## Complex-Analytic Proof of Fourier Transform of Gaussian

Many weeks ago, I wrote a post on how to compute the Fourier transform of the Gaussian function defined by $f(x):=e^{-\pi x^{2}}$ using the methods of ordinary differential equations. Specifically, we showed that

$\widehat{f}(\xi)=\int_{\mathbb{R}}e^{-\pi x^{2}}e^{-2\pi i\xi x}dx=e^{-\pi\xi^{2}},\indent\forall\xi\in\mathbb{R}$

In that post, I promised to later show how to prove the same result by means of complex analysis–Cauchy’s theorem for closed contours. As I keep my promises, though not necessarily with the promptness others might like, I will now give this second proof.

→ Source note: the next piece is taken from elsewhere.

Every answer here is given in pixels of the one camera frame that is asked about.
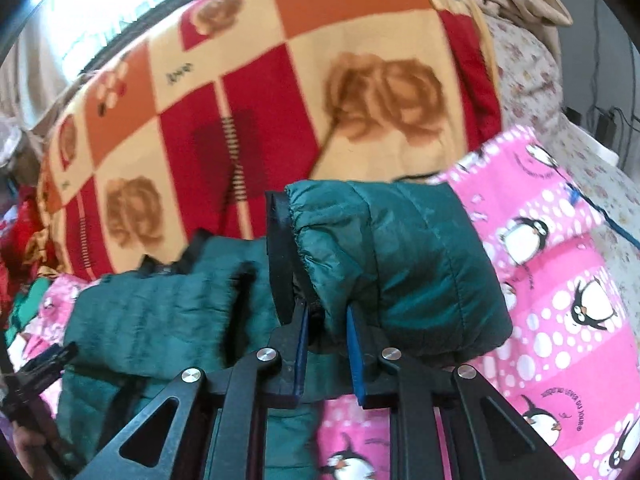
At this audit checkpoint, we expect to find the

Consider the Fourier transform of the function $f(x):=e^{-ax^{2}}$, for $a > 0$ fixed:

$\displaystyle\widehat{f}(\xi)=\int_{\mathbb{R}}e^{-ax^{2}}e^{-2\pi i \xi x}dx=\int_{\mathbb{R}}e^{-a(x^{2}+2\pi i \xi a^{-1}x)}dx,\indent\forall \xi\in\mathbb{R}$

We can complete the square in the exponent to obtain

$\displaystyle\widehat{f}(\xi)=\int_{\mathbb{R}}e^{-a(x+\pi i \xi a^{-1})^{2}-\pi^{2}\xi^{2}a^{-2}}dx=e^{-\pi^{2}\xi^{2}a^{-1}}\int_{\mathbb{R}}e^{-a(x+i\pi\xi a^{-1})^{2}}dx,\indent\forall\xi\in\mathbb{R}$

Consider the entire function $f(z)=e^{-az^{2}}$, where $a>0$ is a fixed real number. Let $\mathcal{C}_{R}$ denote the positively oriented rectangular contour with vertices $\pm R,\pm R+i\pi\xi a^{-1}$, for $R>0$. By Cauchy’s theorem,

$\displaystyle\int_{\mathcal{C}_{R}}f(z)dz=0$

By the dominated convergence theorem,

$\begin{array}{lcl}\displaystyle\int_{\mathbb{R}}e^{-a(x+i\pi\xi a^{-1})^{2}}dx&=&\displaystyle\lim_{R\rightarrow\infty}\int_{-R}^{R}e^{-a(x+i\pi\xi a^{-1})^{2}}dx\\&=&\displaystyle\lim_{R\rightarrow\infty}\int_{-R}^{R}e^{-a x^{2}}dx+i\int_{0}^{\pi\xi a^{-1}}e^{-a(R+it)^{2}}dx-i\int_{0}^{\pi\xi a^{-1}}e^{-a(-R+it)^{2}}dt\end{array}$

Let’s examine the growth of the second and third integral as $R\rightarrow\infty$.

$\displaystyle\left|\int_{0}^{\pi\xi a^{-1}}e^{-a(\pm R+it)^{2}}idt\right|\leq e^{-aR^{2}}\int_{0}^{\pi\xi a^{-1}}e^{at^{2}}dt\rightarrow 0, R\rightarrow\infty$

It is well-known identity that $\int_{\mathbb{R}}e^{-x^{2}}dx=\sqrt{\pi}$, so by making the change of variable $y=\sqrt{a}x$, we obtain

$\begin{array}{lcl}\displaystyle\lim_{R\rightarrow\infty}\int_{-R}^{R}e^{-ax^{2}}dx=a^{-\frac{1}{2}}\lim_{R\rightarrow\infty}\int_{-\sqrt{a}R}^{\sqrt{a}R}e^{-y^{2}}dy=\displaystyle a^{-\frac{1}{2}}\int_{\mathbb{R}}e^{-y^{2}}dy&=&\sqrt{\dfrac{\pi}{a}}\end{array}$,

where we use the dominated convergence theorem to obtain that penultimate equality. We conclude that

$\displaystyle\widehat{f}(\xi)=\sqrt{\dfrac{\pi}{a}}e^{-\pi^{2}\xi^{2}a^{-1}},\indent\forall \xi\in\mathbb{R}$

In particular, if $a=\pi$, then $f$ is a fixed point of the Fourier transform.